Please output the full listing, character for character.

Top of Information supplied

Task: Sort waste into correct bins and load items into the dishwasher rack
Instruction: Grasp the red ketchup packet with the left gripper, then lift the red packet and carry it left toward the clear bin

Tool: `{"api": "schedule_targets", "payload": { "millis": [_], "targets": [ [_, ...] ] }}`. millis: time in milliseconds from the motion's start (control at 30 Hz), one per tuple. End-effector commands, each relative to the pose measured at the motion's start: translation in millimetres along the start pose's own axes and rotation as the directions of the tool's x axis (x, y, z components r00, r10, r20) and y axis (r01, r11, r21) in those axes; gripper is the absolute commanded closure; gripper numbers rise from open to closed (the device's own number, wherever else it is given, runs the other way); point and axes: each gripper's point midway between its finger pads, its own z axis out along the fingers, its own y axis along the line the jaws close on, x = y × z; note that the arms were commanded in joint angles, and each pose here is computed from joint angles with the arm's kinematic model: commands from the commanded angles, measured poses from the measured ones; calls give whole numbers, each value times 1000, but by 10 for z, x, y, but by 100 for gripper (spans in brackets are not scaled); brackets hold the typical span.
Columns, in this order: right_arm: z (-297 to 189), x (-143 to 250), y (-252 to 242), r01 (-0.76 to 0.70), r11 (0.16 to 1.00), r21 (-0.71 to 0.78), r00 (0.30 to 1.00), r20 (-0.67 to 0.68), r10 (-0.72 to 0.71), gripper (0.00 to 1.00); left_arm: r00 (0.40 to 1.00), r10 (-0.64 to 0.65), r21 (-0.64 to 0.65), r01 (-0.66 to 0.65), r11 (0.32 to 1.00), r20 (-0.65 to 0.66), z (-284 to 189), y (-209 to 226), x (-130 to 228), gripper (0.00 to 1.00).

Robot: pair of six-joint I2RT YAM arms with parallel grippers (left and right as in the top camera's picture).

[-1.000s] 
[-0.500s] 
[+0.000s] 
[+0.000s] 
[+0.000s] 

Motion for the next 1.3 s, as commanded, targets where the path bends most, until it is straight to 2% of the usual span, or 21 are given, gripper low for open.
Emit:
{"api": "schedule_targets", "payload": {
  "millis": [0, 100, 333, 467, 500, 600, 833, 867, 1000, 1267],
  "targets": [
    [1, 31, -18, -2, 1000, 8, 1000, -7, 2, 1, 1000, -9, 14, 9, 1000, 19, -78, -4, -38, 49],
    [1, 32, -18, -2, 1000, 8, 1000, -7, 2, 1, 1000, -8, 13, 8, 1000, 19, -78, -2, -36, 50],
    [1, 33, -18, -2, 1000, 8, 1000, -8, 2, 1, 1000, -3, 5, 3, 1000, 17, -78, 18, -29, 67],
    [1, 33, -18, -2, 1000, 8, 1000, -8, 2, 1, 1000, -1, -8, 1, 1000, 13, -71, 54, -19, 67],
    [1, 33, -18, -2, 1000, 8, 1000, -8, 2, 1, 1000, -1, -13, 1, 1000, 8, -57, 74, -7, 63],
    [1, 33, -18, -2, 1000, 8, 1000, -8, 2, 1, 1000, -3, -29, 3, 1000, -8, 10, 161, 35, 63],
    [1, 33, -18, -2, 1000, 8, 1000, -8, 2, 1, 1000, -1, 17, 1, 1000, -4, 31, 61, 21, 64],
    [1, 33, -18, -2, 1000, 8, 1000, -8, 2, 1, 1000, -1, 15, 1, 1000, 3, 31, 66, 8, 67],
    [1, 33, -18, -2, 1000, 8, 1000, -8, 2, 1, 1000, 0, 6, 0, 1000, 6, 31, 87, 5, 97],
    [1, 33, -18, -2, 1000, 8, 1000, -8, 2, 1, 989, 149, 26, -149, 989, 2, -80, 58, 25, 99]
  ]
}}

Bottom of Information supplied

Reply to the task:
Task: Sort waste into correct bins and load items into the dishwasher rack
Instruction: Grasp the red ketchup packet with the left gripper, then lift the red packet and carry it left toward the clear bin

Tool: `{"api": "schedule_targets", "payload": { "millis": [_], "targets": [ [_, ...] ] }}`. millis: time in milliseconds from the motion's start (control at 30 Hz), one per tuple. End-effector commands, each relative to the pose measured at the motion's start: translation in millimetres along the start pose's own axes and rotation as the directions of the tool's x axis (x, y, z components r00, r10, r20) and y axis (r01, r11, r21) in those axes; gripper is the absolute commanded closure; gripper numbers rise from open to closed (the device's own number, wherever else it is given, runs the other way); point and axes: each gripper's point midway between its finger pads, its own z axis out along the fingers, its own y axis along the line the jaws close on, x = y × z; note that the arms were commanded in joint angles, and each pose here is computed from joint angles with the arm's kinematic model: commands from the commanded angles, measured poses from the measured ones; calls give whole numbers, each value times 1000, but by 10 for z, x, y, but by 100 for gripper (spans in brackets are not scaled); brackets hold the typical span.
Columns, in this order: right_arm: z (-297 to 189), x (-143 to 250), y (-252 to 242), r01 (-0.76 to 0.70), r11 (0.16 to 1.00), r21 (-0.71 to 0.78), r00 (0.30 to 1.00), r20 (-0.67 to 0.68), r10 (-0.72 to 0.71), gripper (0.00 to 1.00); left_arm: r00 (0.40 to 1.00), r10 (-0.64 to 0.65), r21 (-0.64 to 0.65), r01 (-0.66 to 0.65), r11 (0.32 to 1.00), r20 (-0.65 to 0.66), z (-284 to 189), y (-209 to 226), x (-130 to 228), gripper (0.00 to 1.00).

Robot: pair of six-joint I2RT YAM arms with parallel grippers (left and right as in the top camera's picture).

[-1.000s] 
[-0.500s] 
[+0.000s] 
[+0.000s] 
[+0.000s] 

Motion for the next 1.3 s, as commanded, targets where the path bends most, until it is straight to 2% of the usual span, or 21 are given, gripper low for open.
Emit:
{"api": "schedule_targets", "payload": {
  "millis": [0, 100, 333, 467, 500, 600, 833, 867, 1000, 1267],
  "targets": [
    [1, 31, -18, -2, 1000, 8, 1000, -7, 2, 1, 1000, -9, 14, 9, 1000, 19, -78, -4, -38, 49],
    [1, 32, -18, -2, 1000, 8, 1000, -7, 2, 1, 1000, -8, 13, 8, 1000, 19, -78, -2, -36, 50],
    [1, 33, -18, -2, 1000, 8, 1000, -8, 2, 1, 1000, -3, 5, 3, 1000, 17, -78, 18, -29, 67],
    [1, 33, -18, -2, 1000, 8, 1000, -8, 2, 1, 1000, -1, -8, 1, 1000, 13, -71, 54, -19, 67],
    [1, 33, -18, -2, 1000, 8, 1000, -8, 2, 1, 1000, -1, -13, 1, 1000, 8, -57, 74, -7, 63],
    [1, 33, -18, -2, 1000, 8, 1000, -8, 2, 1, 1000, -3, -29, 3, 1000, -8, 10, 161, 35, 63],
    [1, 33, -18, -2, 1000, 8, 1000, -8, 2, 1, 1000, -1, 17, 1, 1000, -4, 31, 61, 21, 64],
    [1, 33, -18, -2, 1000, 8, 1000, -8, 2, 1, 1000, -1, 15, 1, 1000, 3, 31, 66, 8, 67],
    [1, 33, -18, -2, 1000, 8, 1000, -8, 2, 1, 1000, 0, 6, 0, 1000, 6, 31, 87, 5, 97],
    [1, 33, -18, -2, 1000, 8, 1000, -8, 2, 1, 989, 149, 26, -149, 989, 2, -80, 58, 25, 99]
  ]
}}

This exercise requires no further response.